So what have we just gone through, and don’t doubt for a minute that it is over. We might only be half way through this coronavirus vacation. When it started, and we were hopeful, some of us thought this would be a short stay away from work, at worst a forced seclusion with our family and loved ones, on a vacation of sorts. As it dragged on, we started to realize that we had to continue on in a very foreign environment. Where prior to this virus, we strived hard to not bring our work home with us. Now, in the midst of this distancing and closures of our offices, it seems not only the work came home with us, the entire office came home to us. Where a meeting meant leaving my desk and assembling with my coemployees, Zoom now brought their desks into my house via my laptop.

Oh there were some bright spots in this experiment. For one you only had to dress the half of you people could see from your camera angle. I find myself hoping the other people in the meeting wouldn’t suddenly stand up and show off what I was trying not to imagine. Ties and professional wear has given way to something well beyond business casual Friday. Fridays will probably become business casual sweat pants, you know, your comfy sweat pants not the dressy sweat pants you were wearing the rest of the week with a sport coat and dress shirt on the top half.

Another bright spot was all this time we got to spend with our famiy. We all finally got the chance to teach our children the right way, you know the way we did it when we went to school. How’s that working? If I believe Facebook, teachers are going to, at least for awhile, be greatly elevated in social status. Driving is easier with nearly empty streets and finding a parking spot is a breeze. My car sits idle in the garage. Where I would have put on several hundred miles a week going somewhere, I have barely logged fifty miles in the last month. You know somethings changed when the insurance company drops your rates instead of raising them. And all this while gas gets cheaper every day. If it could, I’m sure my car is weeping in the garage wondering why our love affair has suddenly ended. We just don’t talk to each other anymore.

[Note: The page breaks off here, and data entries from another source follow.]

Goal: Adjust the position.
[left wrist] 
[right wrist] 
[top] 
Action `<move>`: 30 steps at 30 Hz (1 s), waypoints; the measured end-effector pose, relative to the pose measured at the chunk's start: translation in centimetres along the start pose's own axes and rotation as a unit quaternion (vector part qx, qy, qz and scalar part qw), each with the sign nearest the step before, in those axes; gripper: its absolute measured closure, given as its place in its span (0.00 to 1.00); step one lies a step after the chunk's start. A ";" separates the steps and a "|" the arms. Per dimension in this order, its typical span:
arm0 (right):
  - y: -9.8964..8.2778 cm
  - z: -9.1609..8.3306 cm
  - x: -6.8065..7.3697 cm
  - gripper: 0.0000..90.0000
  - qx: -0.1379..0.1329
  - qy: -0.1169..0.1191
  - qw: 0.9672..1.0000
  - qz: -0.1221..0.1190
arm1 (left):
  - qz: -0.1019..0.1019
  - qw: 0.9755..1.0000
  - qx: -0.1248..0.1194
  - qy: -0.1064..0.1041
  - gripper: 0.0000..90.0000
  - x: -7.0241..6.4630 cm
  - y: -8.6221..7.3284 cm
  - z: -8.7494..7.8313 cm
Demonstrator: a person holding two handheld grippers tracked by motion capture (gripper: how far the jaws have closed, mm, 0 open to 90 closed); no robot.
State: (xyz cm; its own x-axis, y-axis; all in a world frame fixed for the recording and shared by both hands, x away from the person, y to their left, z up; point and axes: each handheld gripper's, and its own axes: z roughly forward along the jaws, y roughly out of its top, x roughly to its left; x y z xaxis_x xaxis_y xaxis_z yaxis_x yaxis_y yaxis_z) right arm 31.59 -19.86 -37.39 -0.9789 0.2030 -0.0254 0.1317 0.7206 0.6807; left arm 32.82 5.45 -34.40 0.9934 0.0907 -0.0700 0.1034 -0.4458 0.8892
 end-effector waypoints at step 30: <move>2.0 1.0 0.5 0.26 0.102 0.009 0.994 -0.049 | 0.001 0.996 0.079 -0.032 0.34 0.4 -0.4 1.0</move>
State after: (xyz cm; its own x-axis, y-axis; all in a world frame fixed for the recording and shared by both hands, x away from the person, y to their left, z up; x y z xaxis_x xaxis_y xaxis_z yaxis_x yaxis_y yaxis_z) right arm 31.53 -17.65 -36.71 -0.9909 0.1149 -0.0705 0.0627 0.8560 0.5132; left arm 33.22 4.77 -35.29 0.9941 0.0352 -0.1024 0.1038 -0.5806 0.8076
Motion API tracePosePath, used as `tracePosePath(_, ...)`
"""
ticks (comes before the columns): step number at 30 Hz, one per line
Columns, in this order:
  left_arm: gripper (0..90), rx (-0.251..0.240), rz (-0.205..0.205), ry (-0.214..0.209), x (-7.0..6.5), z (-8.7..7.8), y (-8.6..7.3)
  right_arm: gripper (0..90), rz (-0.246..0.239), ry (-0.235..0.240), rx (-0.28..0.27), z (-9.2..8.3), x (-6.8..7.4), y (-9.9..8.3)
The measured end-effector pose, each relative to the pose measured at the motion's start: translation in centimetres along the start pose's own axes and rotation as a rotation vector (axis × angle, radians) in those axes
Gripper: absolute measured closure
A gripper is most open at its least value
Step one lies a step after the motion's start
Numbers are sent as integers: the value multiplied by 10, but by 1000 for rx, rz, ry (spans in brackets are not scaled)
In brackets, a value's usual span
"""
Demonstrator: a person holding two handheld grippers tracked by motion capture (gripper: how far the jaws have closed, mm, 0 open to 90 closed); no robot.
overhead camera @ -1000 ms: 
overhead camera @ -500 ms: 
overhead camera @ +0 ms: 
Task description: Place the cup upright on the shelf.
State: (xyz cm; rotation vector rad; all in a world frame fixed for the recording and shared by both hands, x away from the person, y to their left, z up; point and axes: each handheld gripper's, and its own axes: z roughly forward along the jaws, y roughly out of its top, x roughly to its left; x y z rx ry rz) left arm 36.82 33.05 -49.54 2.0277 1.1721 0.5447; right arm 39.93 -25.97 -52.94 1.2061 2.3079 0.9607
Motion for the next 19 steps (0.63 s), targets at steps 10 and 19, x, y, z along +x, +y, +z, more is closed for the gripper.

So what have I done with my coronavirus vacation? I replaced going to a museum with watching every available episode of ‘Mysteries at the Museum’. I have visited several National Parks, virtually. Amazon, Hulu and Net flix have replaced five buck Tuesdays and Friday night fish frys. I’ve gotten projects done, some that were necessary but I had been putting off. Some that were just to get my butt up off the couch. I replaced my Zoom virtual background with a beach scene just so I could believe I actually went. And I have worn out several pairs of shoes, and the sidewalks for that matter, walking in aimless circles around my neighborhood, waving politley and staying six feet away from everyone. It’s been a strange vacation. Cheap, but strange.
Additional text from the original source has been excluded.